During the construction of the Berlin Wall in 1961, the S-Bahn between the stations Frohnau and Hohen Neuendorf was interrupted. In the same year the southern entrance was bricked up. Despite the shrinking passenger numbers as a result of the S-Bahn boycott, which began after 1961, operations along the northern runway were maintained and continued even after the Reichsbahn strike in 1980. Only with the assumption of the operating rights by the BVG on 9 January 1984 was the short-term decommissioning. Since the passengers after the takeover with massive protests for an operation pronounced, was already on 1 October 1984 the traffic resumed until Frohnau. However, this only lasted until 5 May 1986, after which the route was extensively renovated and the second track completely restored. The work was completed on 22 December 1986.

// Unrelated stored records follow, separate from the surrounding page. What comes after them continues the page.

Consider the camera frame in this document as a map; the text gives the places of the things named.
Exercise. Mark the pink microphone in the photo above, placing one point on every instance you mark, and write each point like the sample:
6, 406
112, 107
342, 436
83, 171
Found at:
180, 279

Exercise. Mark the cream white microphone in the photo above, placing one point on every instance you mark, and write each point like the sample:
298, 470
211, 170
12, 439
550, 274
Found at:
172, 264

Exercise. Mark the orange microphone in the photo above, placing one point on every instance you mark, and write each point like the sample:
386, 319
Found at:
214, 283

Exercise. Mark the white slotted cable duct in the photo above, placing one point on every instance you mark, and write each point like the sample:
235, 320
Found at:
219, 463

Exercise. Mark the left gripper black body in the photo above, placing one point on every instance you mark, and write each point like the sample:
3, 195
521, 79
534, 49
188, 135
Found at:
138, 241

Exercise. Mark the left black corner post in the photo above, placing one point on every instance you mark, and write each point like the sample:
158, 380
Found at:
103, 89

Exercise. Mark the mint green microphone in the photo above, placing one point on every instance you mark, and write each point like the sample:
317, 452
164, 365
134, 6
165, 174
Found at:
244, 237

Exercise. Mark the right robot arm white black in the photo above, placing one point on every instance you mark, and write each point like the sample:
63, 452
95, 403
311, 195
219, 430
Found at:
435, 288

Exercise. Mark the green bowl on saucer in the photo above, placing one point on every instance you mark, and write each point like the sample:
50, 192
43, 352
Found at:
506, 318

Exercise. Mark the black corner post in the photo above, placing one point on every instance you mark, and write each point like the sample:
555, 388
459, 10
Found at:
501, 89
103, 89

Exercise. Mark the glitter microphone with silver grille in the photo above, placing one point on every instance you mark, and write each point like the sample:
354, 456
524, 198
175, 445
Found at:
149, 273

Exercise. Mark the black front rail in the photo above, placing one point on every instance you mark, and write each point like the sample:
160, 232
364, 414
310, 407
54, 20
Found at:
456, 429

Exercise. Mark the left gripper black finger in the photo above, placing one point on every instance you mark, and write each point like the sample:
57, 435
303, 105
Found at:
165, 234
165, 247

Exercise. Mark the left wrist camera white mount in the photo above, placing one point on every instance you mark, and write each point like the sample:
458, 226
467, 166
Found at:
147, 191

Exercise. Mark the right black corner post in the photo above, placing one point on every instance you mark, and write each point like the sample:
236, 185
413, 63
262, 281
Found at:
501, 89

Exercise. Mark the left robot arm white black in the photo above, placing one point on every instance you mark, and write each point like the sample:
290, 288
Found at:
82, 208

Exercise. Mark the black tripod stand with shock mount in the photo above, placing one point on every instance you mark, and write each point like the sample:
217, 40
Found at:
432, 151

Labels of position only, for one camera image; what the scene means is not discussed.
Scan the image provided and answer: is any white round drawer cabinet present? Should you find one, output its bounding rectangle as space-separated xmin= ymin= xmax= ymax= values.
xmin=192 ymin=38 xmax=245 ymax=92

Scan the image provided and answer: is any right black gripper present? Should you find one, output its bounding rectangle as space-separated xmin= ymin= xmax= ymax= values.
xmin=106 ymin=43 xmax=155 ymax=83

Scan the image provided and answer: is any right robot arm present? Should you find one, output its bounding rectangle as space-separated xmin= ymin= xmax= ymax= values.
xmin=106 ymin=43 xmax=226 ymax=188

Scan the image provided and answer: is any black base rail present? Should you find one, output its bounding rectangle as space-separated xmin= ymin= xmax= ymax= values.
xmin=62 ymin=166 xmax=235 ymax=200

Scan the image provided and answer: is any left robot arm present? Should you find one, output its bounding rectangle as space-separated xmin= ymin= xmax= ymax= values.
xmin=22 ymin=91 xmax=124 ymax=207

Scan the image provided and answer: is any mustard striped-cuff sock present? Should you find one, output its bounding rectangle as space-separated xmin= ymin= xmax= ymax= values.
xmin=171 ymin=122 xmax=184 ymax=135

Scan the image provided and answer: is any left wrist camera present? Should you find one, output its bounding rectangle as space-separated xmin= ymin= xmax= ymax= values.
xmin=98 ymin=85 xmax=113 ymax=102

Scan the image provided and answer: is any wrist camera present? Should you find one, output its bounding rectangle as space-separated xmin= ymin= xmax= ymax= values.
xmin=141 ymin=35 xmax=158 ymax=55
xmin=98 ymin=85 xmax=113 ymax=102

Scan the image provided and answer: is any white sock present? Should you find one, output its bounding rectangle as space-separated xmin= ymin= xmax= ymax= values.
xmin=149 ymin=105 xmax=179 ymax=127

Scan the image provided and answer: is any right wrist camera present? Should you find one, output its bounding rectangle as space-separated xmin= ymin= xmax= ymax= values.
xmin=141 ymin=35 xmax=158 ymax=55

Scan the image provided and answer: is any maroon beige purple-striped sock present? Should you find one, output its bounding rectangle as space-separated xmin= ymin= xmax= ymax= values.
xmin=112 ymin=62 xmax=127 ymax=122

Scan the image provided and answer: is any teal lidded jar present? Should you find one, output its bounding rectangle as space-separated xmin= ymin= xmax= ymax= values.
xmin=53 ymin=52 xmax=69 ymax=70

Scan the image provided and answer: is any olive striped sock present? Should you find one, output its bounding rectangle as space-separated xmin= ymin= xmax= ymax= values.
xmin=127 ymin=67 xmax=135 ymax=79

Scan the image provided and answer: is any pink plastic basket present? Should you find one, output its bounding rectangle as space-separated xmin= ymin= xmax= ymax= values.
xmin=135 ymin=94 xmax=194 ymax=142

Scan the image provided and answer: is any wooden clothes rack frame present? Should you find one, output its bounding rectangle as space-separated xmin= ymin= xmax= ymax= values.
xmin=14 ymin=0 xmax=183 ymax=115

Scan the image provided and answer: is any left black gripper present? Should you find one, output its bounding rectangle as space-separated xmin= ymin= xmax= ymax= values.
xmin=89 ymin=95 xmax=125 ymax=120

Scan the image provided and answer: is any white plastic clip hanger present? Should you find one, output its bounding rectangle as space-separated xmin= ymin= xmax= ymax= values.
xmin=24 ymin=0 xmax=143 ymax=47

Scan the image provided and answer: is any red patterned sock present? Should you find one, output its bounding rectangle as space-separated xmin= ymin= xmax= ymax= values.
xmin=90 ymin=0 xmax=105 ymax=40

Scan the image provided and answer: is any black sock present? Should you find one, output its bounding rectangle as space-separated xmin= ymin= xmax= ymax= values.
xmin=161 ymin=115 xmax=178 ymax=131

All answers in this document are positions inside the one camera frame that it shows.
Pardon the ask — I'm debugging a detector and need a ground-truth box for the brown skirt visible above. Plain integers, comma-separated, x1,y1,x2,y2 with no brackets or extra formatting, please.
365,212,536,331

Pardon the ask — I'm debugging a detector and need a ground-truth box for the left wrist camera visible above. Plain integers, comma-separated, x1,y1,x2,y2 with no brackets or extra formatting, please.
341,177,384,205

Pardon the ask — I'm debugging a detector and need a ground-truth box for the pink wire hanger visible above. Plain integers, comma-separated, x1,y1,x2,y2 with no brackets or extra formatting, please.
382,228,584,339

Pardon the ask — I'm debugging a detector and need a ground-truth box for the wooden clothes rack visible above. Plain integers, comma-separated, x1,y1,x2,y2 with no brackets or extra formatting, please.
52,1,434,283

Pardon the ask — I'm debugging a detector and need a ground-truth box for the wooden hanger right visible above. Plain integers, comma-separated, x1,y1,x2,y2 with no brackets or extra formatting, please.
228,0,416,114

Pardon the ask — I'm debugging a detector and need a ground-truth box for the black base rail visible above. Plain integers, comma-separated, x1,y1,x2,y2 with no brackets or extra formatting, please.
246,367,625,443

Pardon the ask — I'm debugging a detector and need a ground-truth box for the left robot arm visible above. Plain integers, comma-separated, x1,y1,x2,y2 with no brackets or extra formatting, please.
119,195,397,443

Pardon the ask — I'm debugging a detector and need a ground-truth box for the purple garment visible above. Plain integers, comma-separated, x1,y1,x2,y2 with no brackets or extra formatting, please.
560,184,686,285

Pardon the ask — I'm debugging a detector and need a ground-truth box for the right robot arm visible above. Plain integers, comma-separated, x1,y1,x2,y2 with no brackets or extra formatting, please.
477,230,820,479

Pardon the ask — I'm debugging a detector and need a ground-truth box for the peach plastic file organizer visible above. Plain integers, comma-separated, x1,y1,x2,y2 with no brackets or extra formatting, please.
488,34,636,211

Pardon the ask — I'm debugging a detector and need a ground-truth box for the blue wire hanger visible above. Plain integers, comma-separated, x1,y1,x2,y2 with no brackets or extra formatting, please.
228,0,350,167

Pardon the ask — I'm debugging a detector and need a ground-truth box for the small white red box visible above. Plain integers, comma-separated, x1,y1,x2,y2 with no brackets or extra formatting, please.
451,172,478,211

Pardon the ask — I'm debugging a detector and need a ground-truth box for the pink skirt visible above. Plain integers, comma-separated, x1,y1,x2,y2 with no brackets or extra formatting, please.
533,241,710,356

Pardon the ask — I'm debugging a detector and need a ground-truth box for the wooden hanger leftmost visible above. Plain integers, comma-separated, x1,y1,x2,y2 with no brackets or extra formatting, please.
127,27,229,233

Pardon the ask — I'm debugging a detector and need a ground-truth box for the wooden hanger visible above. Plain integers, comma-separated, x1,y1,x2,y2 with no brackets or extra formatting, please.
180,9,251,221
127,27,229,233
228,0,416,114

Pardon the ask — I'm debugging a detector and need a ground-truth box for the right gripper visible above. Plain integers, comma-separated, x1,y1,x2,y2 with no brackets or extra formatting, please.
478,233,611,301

In 2004, S85 had been introduced from this station to Grünau. In 2017, the S26 to Teltow Stadt replaced S85 service.

After German reunification, the gap was closed on the West Berlin city boundary between Frohnau and Hohen Neuendorf, so that since 31 May 1992 again continuous S-Bahn operation on the Northern Railway to Oranienburg is possible. A planned backfilling of the southern pedestrian tunnel prevented the district Reinickendorf, by taking over this in their own responsibility. In 2001, the access structure was renovated and restored to its original state. On 29 January 2007 an elevator was put into operation.

Since October 2011, the electronic interlocking Waidmannslust controls the section between Schönholz (a) and Hohen Neuendorf (a). This is the first section that has been converted to the new train control system of S-Bahn Berlin (ZBS). However, the building of the control computer is not at Waidmannslust station, but at Hermsdorf station. After several years of delays in March 2012 began the reconstruction of the previously closed southern platform access, in this course, the staircase and its roof were rebuilt. At the end of the same year, access was released. 900,000 euros were invested for this purpose.